La gente no se recuesta en los asientos de los aviones. Se tira. Se lanza en plancha. Como si fueran saltadores de pértiga desplomados por una gravedad imantada. Sin miedo al vacío. Como queriendo batir un record. Entonces, el que está detrás sufre los vaivenes de un respaldo amenazante, compulsivo y agresivo. Un respaldo que se convierte en tu enemigo número uno. Respaldos que propulsan tu momento chicken or pasta lanzando la bandeja a tus pantalones. Y apestas a curry durante 10 horas de vuelo. Y el de delante ni se percata. Solo piensa en si habrá batido el record de desplome en asiento. La clase turista de los aviones no se inventó para que los ricos fueran en primera, se inventó para que los ricos se rieran de los pobres.
Un record que estoy seguro que ostenta un alemán. De esos que vinieron conmigo hace unos días en un vuelo de Frankfurt. Humanos, creo, de más de 150 kilos con sandalias con velcros en talla 52. Hombres que desafían las leyes de existencia de vida en otros planetas por su mera presencia en la Tierra. Un alemán que hizo horizontal el asiento 32F en un vuelo intercontinental a San Francisco. Un vuelo que tuvieron que desviar en varias ocasiones por la falta de reparto de pesos. ¿Viento lateral comandante? No, el alemán del 32F que se ha ido a mear. Humanos, creo, con un potencial de destrucción masiva cada vez que se levantan de su asiento. La clase turista tampoco la inventaron los alemanes. Ellos no entraban en los prototipos. Quizá la inventamos los españoles, por eso de la talla compacta.
Respaldos que quedan a años luz de distancia de tu cara, a medida que el número de tu asiento decrece en tu tarjeta de embarque. Cuanto más bajo sea el número, más rico eres y como consecuencia tus posibilidades de mancharte los huevos con salsa curry son mínimas. Estadística pura. El curry no existe en First Class. Quizá en Economy Premium, pero ni siquiera en Business. Es una salsa demasiado olorosa, racista y popular. Una salsa que el único cocinero de todas las aerolíneas del mundo, usa en sus jodidas bandejitas de aluminio ardiendo para envolver ese amasijo cárnico al que llaman pollo, pero que dejó de ser un animal con plumas hace mucho tiempo.

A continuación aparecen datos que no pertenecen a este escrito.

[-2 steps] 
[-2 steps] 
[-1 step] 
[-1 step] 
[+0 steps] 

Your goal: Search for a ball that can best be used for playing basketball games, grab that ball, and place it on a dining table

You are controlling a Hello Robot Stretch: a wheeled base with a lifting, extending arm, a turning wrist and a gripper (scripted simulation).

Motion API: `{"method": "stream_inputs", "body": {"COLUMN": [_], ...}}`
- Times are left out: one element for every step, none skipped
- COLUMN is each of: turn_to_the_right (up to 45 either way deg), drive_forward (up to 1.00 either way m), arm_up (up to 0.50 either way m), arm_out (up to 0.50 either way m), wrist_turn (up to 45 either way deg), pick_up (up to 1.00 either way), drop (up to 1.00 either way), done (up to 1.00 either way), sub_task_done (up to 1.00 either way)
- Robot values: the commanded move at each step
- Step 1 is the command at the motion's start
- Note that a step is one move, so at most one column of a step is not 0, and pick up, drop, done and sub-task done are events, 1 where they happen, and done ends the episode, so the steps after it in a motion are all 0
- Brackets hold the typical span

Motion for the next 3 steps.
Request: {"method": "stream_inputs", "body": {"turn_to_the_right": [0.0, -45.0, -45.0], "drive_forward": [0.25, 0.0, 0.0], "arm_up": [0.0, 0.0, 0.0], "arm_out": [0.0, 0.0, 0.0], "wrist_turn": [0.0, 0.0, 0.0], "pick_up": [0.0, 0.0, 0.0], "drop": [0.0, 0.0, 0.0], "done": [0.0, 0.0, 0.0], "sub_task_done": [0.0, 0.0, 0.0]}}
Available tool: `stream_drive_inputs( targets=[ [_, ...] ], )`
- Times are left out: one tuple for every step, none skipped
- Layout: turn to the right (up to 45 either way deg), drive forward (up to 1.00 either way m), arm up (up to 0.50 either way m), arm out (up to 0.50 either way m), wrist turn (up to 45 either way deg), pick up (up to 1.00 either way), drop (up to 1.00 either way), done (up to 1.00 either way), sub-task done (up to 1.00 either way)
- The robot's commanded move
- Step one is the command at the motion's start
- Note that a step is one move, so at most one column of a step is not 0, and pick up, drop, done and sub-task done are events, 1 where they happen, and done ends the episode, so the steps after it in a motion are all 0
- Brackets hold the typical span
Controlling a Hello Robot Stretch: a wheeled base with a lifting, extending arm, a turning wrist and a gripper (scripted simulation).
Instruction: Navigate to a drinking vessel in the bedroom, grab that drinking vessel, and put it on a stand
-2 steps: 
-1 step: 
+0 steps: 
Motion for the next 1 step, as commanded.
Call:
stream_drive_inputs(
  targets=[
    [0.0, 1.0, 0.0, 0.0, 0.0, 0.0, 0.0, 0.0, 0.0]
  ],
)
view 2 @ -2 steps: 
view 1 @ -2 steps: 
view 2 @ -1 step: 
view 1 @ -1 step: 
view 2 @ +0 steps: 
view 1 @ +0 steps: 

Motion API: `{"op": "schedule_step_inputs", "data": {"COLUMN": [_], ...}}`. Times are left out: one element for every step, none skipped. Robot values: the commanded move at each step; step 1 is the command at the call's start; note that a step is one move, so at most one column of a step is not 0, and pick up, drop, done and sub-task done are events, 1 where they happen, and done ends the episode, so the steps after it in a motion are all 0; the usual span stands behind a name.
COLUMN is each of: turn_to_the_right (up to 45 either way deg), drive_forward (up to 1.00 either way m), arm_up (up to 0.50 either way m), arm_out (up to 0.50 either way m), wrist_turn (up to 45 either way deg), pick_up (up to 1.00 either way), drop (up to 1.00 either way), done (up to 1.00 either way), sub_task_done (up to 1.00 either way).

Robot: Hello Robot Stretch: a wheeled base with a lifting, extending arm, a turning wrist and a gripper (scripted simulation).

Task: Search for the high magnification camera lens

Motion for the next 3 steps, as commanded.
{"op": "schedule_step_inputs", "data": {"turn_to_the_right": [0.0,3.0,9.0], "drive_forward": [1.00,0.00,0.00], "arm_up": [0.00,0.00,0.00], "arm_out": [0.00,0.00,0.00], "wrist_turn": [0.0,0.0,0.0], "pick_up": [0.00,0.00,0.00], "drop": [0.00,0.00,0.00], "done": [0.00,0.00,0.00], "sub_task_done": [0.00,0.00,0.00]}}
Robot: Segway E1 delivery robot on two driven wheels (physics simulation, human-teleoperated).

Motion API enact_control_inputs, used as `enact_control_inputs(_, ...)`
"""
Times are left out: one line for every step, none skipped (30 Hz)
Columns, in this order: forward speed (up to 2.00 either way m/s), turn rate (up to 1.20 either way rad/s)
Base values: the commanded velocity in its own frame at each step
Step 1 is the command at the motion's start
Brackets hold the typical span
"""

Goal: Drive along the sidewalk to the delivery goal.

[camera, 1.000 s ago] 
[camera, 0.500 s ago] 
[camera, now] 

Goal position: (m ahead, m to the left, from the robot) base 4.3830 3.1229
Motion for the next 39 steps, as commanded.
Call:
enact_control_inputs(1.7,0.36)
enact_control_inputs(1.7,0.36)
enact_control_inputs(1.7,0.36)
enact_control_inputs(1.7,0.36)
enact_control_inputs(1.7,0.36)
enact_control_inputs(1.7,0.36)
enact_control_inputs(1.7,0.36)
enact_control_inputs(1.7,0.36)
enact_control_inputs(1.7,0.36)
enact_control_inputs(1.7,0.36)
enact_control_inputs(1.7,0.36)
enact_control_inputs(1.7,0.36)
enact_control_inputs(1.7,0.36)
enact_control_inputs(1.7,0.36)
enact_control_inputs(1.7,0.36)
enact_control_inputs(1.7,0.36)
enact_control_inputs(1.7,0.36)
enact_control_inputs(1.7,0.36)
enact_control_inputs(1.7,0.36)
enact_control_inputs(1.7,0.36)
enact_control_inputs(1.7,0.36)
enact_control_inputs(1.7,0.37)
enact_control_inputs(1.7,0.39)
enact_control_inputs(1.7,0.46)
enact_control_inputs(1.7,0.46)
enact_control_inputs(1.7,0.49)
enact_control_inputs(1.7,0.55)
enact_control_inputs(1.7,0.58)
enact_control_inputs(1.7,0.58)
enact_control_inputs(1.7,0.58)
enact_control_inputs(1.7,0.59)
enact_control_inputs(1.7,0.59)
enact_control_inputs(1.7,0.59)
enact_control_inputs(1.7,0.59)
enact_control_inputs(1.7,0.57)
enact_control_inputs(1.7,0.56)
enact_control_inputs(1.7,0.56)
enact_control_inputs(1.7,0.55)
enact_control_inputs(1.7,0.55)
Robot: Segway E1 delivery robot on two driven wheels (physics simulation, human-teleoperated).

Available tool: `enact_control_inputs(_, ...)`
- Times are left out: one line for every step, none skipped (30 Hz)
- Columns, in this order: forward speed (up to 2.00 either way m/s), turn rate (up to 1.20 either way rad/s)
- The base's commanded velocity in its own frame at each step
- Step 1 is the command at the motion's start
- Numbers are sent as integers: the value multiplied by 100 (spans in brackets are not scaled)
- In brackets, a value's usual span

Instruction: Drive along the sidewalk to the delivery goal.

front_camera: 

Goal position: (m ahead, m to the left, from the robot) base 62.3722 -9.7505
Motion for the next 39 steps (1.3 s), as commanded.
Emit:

Respaldos que acomodan espaldas pudientes y otras menos pudientes. Trescientas no pudientes al menos. El avión. Ese lugar del mundo donde ricos y pobres pasan más de 10 horas juntos sin tocarse, mirarse ni relacionarse. Todo porque entre ellos media una cortina azul que es como un muro fronterizo donde las alambradas son de tela. Una cortina que no te deja usar los lavabos de la clase alta. Lavabos donde el papel es suave y el grifo funciona. Una clase alta donde los alemanes, esta vez si, instalaron los asientos a metros los unos de los otros. Para que los ricos no puedan compararse con sus semejantes. Por eso de las envidias. Porque te crees algo cuando por tu tarjeta de puntos te dan un upgrade y te llevan al asiento 20A. Con tu reloj Tag Heuer de 1.500€ y tu Iphone 6 Plus. Pero la fila 20 está tan cerca del curry que te dan arcadas de pobreza cuando lo hueles. Y desde allí miras el horizonte de las filas de la 1 a la 10, donde los respaldos son de piel y no te desplomas sobre ellos, sino que te dejas envolver de manera ergonómica por sus reglajes eléctricos.
Respaldos que te abrazan con mimo para que llegues a tu destino como recién levantado. Porque eso del jet lag no va contigo. Porque eres un triunfador. Un tipo que nunca ha viajado en turista. De hecho te piensas que la gente que hace cola al lado tuyo en la puerta de embarque se sube a otro avión. Y le das las gracias a Dios porque el populacho se marche de tu lado y se lleven consigo ese maldito olor a curry que te irrita de manera irremediable. Porque tu te sientas en el 1A, que es casi como sentarse con el comandante y tutearlo por su nombre de pila.
Porque la clase turista de los aviones la inventaron ingenieros que nunca viajarán en clase turista.